PROBLEM TO SOLVE. Repeat exactly, and only, the lines below starting at the line that contains "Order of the" and ending at the line that contains "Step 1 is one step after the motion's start", inclusive of both.

───── PROVIDED DATA

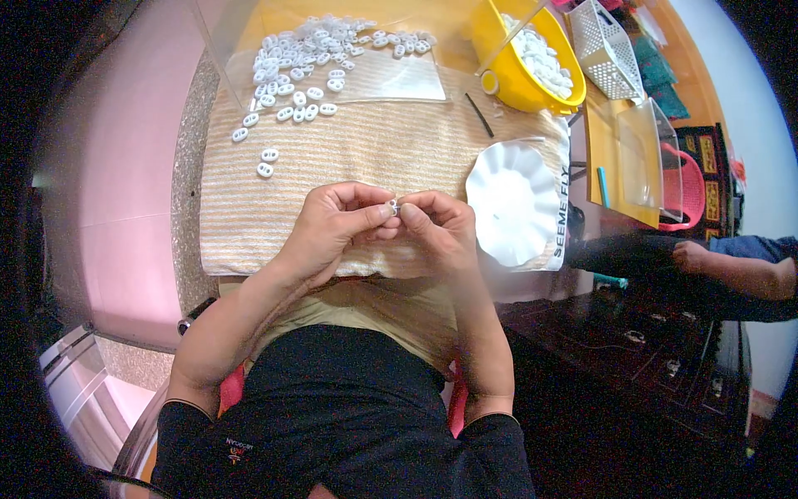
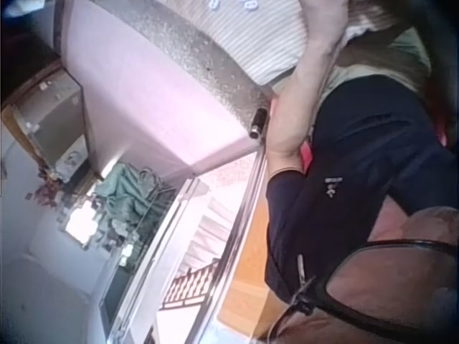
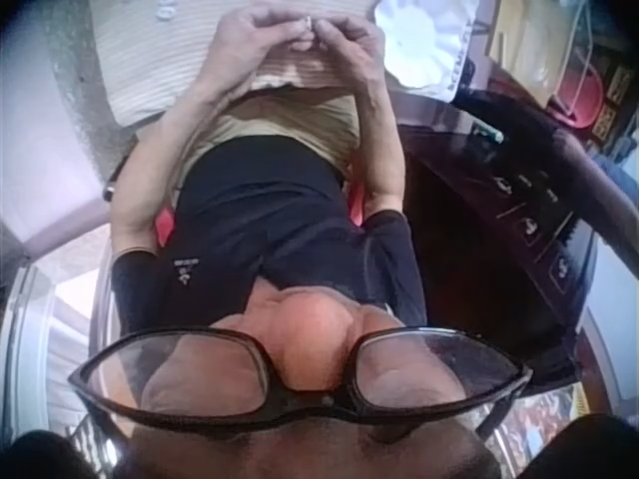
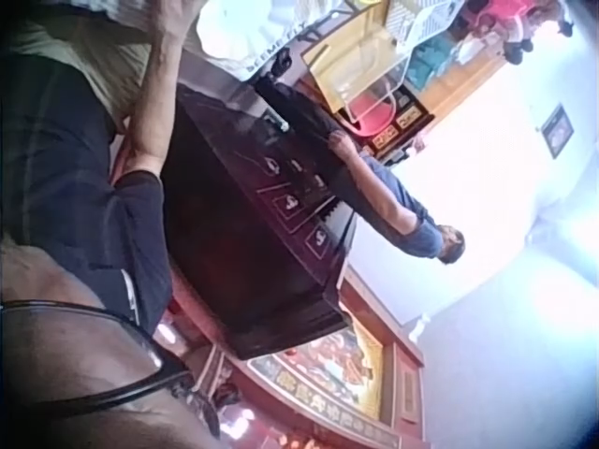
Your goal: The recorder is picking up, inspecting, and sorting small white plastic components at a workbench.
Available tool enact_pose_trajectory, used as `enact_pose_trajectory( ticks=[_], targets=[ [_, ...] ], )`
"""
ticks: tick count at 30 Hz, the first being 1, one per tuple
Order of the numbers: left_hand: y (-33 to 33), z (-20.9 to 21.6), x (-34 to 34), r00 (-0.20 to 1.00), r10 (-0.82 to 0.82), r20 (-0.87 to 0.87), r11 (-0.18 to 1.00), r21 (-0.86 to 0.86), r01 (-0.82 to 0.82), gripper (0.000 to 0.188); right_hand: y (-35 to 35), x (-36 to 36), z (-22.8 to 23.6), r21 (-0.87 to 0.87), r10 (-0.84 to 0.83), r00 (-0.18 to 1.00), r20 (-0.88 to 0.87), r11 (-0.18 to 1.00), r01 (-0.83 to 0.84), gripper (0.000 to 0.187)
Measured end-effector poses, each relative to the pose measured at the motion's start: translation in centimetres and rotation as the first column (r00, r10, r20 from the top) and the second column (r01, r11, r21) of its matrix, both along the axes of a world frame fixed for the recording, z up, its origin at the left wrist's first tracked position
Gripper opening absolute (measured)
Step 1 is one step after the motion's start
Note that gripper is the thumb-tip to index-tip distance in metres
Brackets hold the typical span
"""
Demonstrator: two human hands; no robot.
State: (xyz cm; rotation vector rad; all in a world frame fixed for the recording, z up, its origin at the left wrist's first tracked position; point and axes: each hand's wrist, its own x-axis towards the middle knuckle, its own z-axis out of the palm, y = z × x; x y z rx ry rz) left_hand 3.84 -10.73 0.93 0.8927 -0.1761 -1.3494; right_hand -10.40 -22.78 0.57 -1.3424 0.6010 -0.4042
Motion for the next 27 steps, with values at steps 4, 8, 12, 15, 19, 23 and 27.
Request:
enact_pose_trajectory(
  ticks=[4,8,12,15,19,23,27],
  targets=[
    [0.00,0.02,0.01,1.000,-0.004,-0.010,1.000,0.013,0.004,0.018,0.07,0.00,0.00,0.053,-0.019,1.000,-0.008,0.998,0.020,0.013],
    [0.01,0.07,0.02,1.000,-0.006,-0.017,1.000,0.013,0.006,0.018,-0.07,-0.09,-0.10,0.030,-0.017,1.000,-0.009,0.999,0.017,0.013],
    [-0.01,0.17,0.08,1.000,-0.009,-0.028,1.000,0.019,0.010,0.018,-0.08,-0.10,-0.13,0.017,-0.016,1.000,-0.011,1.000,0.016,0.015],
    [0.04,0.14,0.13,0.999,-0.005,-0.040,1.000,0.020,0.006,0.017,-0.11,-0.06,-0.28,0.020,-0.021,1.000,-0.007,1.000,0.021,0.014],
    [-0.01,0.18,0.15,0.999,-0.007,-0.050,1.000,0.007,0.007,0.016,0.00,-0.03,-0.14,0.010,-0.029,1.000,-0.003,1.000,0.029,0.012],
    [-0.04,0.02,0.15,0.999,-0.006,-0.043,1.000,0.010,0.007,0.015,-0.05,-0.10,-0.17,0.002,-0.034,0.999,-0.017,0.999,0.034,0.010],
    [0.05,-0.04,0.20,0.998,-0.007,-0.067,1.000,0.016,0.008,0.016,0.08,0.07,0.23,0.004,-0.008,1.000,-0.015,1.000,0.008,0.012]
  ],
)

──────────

YOUR SOLUTION.
Order of the numbers: left_hand: y (-33 to 33), z (-20.9 to 21.6), x (-34 to 34), r00 (-0.20 to 1.00), r10 (-0.82 to 0.82), r20 (-0.87 to 0.87), r11 (-0.18 to 1.00), r21 (-0.86 to 0.86), r01 (-0.82 to 0.82), gripper (0.000 to 0.188); right_hand: y (-35 to 35), x (-36 to 36), z (-22.8 to 23.6), r21 (-0.87 to 0.87), r10 (-0.84 to 0.83), r00 (-0.18 to 1.00), r20 (-0.88 to 0.87), r11 (-0.18 to 1.00), r01 (-0.83 to 0.84), gripper (0.000 to 0.187)
Measured end-effector poses, each relative to the pose measured at the motion's start: translation in centimetres and rotation as the first column (r00, r10, r20 from the top) and the second column (r01, r11, r21) of its matrix, both along the axes of a world frame fixed for the recording, z up, its origin at the left wrist's first tracked position
Gripper opening absolute (measured)
Step 1 is one step after the motion's start

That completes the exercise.